Саша перезвонил. И голос был неровным, взбудораженным, прыгающим.
— Хочу тебя. Господи, как я хочу тебя, — шептал он лихорадочно. — Меня так накрыло, пиздец просто… Выеби меня в рот. Посильнее… Никитушка… Сильнее. Чтобы я задохнулся. Чтобы выступили слёзы. Прижимай меня к себе. Держи за волосы. Сжимай крепче, не бойся. Вставь мне, до самого горла. Хочу взять до конца, до основания. Чувствовать твой член нёбом, языком, горлом. Ласкать его, лизать его, обхватывать. Хочу заставить тебя стонать. Кричать. Никита… Боже, ты прекрасен… Ты бесподобен… Что ты хочешь, чтобы я сделал?
— Пощекочи уздечку… И головку… Потом плотно веди вниз. Сожми у основания… Подрочи немного. Войди в меня пальцами… Трахай меня…
— Я вхожу… Я тебя трахаю…
— Не нежничая.
— Я тебя трахаю пальцами сильно и быстро. Продолжаю сосать твой член… Щекотать уздечку, смыкаться на головке… Никит… Никита… Ахм… Никитушка…
Войнов стоял у большого, во весь рост, зеркала в ванной и смотрел на себя — как кончает, как дёргается ладонь на набухшем венами члене, как подхватываются мышцы на груди и на прессе, подаются вперёд бёдра и из груди поднимается мучительный, но такой желанный стон, громкий, почти вскрик, как член вздрагивает и выстреливает семенем, которое попадает на стекло и на пальцы. И смотрел, как потом приближается вплотную к зеркалу, дышит на него, утыкается лбом — и тогда уже картинка расплывается; он стоит мучительно счастливый, ещё сжимая член мокрыми пальцами, и понимает — сейчас, в эту секунду, в эту минуту — влюбился. Без шуток. Крайне серьёзно. В ухмыляющийся уголок рта, мягкую линию челюсти, ромбик из родинок на щеке, в проколотую мочку уха, не видные за тёмными очками глаза, в его эту мультяшную единорожью футболку, в безумие Сашино, в его шёпот, восторг, желание, нетерпение. Во всё это Сашино, что теперь стало и войновское, как будто передалось ему, перетекло в него и внутри заплескалось, расправилось, затрепетало. Его, его, его…

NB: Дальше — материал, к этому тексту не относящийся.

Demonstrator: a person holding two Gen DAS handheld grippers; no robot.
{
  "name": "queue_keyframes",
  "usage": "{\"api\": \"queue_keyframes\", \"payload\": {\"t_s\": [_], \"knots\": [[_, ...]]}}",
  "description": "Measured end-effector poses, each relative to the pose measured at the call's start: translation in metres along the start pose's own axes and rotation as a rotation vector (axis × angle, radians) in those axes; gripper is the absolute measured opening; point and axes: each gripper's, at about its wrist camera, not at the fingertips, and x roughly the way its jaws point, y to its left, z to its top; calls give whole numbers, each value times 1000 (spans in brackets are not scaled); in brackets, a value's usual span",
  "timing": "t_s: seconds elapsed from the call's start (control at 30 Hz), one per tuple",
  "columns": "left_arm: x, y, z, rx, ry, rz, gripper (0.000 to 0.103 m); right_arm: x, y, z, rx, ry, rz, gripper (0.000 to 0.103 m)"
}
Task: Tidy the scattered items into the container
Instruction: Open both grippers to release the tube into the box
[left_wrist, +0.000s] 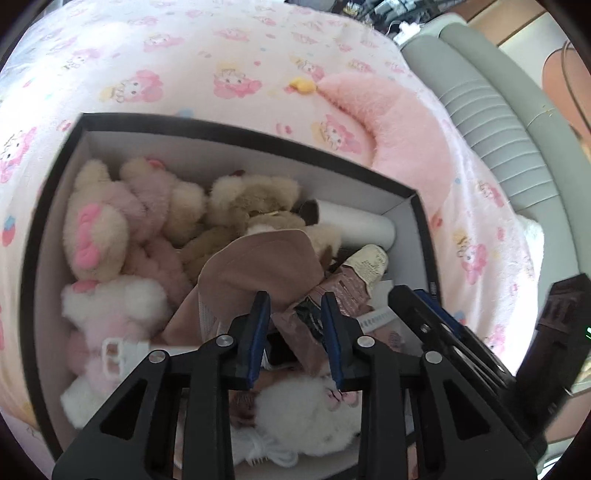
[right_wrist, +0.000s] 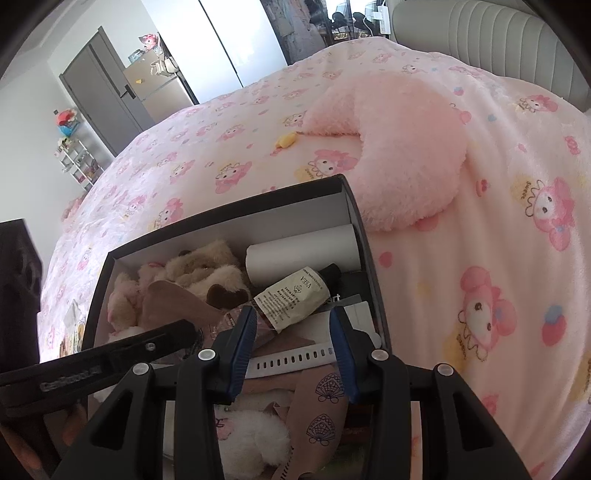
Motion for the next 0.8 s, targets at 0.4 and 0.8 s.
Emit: {"api": "queue_keyframes", "payload": {"t_s": [0.4,0.8], "knots": [[8,-14,-23,69,97,50,27,3,0,-3,-9,54,6,37],[0,-17,-6,68,64,42,27,3,-2,-1,-6,34,0,37]]}}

На работе почувствовал себя… пусто. Как если бы отдал кому-то кусок собственной плоти и позволил её размять и распотрошить, а сам сделался вроде как неполноценным — человеком, у которого чего-то не хватает, и вернуть, восполнить это вряд ли возможно.
Работы было много, поэтому особенно не было времени предаваться мыслям о всяком, но это всякое всё равно так или иначе першило где-то глубоко в горле, натирало пятку в ботинке, давило на шею неудобным жёстким узлом галстука.

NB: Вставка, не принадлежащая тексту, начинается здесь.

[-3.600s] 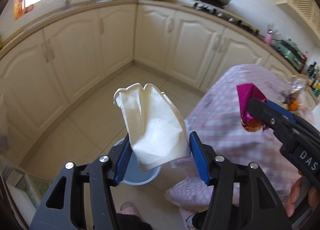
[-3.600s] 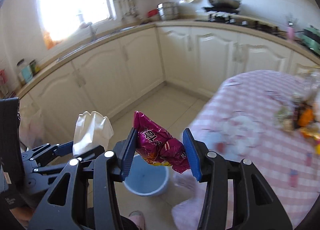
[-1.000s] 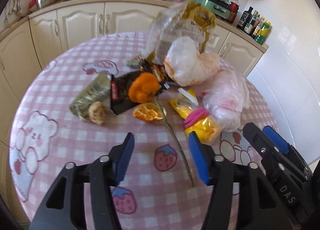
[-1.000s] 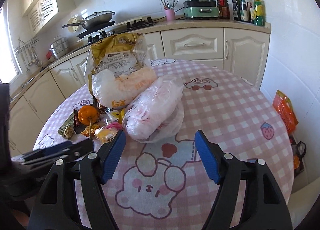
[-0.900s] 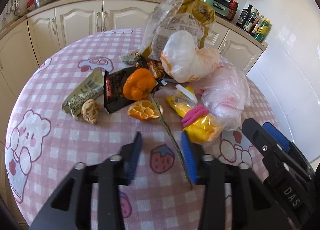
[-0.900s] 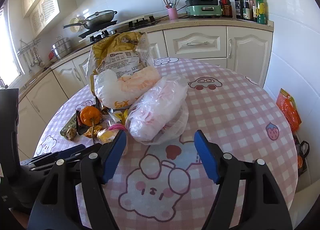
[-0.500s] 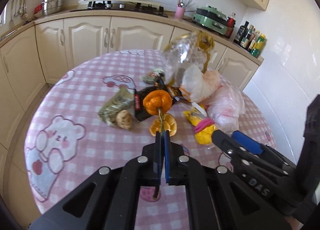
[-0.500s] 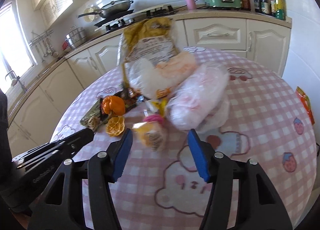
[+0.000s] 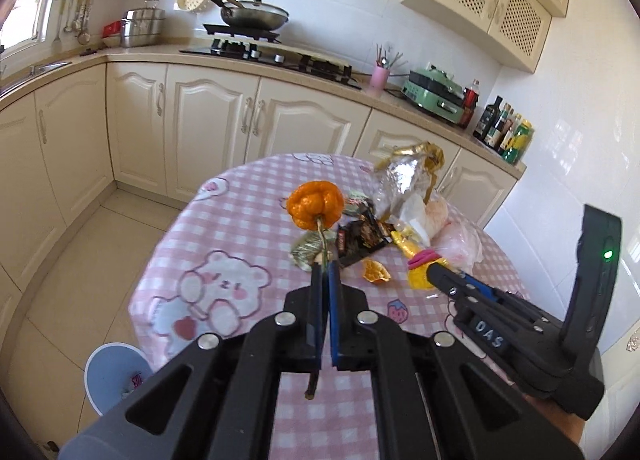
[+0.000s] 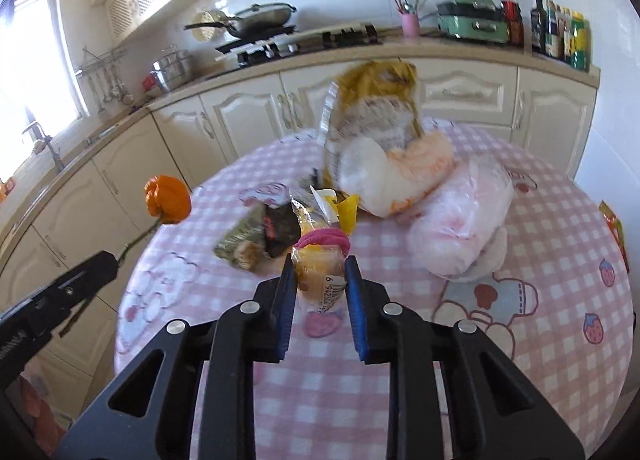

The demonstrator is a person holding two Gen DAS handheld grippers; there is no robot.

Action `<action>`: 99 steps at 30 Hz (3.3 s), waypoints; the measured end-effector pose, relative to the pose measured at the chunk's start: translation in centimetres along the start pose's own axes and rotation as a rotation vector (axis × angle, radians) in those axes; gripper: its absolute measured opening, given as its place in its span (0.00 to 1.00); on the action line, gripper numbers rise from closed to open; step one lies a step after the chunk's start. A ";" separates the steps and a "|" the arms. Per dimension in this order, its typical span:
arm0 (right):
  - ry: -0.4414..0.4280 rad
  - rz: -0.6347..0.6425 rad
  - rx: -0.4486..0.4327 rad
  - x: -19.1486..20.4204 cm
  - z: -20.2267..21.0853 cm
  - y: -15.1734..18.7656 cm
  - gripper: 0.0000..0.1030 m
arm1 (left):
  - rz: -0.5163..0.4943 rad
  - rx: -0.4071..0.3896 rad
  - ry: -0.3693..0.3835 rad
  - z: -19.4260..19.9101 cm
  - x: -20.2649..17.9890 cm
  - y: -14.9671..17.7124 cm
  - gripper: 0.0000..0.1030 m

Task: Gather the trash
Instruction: 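Carry peel and yellow wrapper over the bucket and open both tools, then grasp the orange peel half with the left tool while the right grasps the clear plastic bag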

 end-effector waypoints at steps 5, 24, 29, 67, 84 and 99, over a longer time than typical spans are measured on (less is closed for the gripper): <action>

Обедать Войнов и вовсе не пошёл. Пахал и пахал, отрываясь только на чьи-то вопросы и поднимая голову лишь за тем, чтобы посмотреть, кто зашёл в кабинет.
Телефон молчал, и Войнов его не проверял - что толку, если он молчит. Всё равно времени было уже шестой час, он хотел доделать дела по максимуму и отчалить домой. Но в какой-то момент телефон тренькнул, и Войнов сразу же полез проверять, что там и кто там. Он не думал, не надеялся, что это будет Саша, но оказался он: прислал ссылку на видео.

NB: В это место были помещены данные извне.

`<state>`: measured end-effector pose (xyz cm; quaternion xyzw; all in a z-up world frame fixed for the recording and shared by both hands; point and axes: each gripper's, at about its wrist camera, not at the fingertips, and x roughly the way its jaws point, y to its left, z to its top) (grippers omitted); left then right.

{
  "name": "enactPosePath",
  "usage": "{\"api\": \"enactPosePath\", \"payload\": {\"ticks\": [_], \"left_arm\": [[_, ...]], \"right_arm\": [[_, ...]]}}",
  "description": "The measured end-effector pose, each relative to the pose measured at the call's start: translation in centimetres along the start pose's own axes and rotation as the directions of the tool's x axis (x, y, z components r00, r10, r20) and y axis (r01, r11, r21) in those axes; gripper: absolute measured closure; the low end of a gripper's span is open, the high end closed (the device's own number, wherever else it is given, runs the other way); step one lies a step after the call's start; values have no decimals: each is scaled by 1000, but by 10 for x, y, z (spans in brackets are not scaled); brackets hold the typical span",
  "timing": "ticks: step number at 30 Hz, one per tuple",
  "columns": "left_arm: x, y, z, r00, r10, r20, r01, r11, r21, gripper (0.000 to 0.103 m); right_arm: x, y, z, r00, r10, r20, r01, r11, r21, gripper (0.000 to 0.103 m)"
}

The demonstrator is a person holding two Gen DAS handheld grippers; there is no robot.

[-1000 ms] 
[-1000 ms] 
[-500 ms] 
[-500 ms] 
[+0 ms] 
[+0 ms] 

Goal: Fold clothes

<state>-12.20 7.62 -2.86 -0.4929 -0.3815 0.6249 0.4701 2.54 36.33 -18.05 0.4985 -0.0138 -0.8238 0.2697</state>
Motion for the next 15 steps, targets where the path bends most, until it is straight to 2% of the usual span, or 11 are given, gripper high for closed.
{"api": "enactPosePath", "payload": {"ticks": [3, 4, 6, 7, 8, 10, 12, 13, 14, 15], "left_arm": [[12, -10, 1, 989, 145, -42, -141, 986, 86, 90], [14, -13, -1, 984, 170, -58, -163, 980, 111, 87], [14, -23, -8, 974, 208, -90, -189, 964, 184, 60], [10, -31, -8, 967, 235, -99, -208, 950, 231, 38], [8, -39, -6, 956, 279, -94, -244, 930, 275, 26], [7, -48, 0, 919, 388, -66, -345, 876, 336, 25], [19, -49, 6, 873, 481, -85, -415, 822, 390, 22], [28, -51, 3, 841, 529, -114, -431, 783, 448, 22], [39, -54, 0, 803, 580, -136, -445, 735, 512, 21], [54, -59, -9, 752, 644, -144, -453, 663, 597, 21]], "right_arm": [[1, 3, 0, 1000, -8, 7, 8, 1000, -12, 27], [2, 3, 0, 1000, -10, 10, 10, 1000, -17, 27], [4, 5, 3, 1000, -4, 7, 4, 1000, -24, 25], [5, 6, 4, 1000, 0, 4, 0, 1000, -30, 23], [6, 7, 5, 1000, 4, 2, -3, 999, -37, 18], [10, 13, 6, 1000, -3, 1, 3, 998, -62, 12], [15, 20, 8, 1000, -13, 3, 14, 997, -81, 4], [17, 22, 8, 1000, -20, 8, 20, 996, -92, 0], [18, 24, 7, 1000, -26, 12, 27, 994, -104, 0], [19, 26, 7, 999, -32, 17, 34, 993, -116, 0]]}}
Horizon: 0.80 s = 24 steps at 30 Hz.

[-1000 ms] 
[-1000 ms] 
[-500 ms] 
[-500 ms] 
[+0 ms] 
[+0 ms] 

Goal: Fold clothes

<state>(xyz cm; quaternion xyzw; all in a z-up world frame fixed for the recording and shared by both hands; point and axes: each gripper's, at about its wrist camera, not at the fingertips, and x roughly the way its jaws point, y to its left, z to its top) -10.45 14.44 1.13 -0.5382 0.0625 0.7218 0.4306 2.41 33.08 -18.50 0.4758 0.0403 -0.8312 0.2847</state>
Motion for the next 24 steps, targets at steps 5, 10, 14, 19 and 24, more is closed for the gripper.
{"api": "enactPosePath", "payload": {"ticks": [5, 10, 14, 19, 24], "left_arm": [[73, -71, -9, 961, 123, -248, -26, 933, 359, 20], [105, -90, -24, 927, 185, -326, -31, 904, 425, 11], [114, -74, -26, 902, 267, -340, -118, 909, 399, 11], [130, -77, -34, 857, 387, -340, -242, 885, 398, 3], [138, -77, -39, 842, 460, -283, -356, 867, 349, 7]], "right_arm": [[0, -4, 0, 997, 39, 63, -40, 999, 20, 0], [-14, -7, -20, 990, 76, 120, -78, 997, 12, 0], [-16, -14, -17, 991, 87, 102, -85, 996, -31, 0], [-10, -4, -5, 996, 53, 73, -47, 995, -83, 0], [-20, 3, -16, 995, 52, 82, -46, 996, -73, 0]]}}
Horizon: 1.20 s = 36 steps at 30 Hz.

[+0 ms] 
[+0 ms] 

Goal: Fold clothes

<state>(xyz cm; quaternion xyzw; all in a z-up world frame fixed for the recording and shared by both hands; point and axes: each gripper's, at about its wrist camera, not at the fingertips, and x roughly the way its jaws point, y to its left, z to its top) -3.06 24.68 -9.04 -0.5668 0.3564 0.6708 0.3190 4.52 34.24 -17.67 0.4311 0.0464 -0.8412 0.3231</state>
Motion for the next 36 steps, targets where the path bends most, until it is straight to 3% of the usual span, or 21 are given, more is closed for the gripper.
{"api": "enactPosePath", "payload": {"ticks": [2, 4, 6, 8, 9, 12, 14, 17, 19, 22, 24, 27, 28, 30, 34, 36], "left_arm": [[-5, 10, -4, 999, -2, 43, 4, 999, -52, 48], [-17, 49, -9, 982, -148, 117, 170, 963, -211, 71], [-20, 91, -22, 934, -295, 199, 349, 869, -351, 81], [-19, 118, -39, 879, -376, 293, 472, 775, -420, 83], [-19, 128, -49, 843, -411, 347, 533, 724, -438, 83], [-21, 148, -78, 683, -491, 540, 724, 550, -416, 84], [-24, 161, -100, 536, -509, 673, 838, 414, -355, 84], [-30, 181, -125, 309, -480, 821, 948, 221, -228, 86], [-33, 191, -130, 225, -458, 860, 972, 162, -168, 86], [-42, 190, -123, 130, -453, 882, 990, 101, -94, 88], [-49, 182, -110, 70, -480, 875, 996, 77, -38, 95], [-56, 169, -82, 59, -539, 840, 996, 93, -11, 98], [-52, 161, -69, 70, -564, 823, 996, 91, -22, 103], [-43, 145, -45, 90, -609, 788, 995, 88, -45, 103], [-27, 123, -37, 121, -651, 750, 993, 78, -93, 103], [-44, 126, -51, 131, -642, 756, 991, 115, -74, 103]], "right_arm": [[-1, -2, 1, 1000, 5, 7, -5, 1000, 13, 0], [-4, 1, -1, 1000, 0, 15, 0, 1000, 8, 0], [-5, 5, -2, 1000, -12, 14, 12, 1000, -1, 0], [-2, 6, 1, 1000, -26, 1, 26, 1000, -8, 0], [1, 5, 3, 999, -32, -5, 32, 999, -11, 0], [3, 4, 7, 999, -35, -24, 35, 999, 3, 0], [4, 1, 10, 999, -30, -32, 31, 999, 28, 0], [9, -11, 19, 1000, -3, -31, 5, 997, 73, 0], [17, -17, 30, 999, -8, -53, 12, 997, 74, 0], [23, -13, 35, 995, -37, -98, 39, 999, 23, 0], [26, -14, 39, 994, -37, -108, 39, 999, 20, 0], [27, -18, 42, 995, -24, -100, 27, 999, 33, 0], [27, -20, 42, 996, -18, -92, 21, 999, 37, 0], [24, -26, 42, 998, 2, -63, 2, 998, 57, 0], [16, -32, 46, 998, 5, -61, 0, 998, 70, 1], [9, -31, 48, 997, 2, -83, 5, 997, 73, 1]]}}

Написал: «Сегодня, по ходу, песня такая». Это был Amsterdam, Peter, Bjorn and John, и она опять оказалась Войнову очень даже знакома. Сколько он не слышал этих ребят? Лет десять? Что-то вроде того. Ностальгия по отнюдь не беззаботной, но юности всколыхнулась где-то внутри. Войнов включил видео — не то, которое помнил он, когда залипал на группу много-много лет назад. Здесь, на Сашином видео, стремительно тянулись к солнцу ростки, ветви и листья, растения заполняли собой каждый незанятый участок земли — буйные, крепкие, пока не превращали пространство в плотно затянутый зелёным кусок дождевого леса. А Войнов помнил, что видел другое, тоже фанатское видео (как и то, что прислал Саша): кажется, у этой песни официального клипа и не было, но там главным героем был сам город, сам Амстердам, в котором какие-то весёлые чуваки проводили уик-энд, снимая всё на камеру.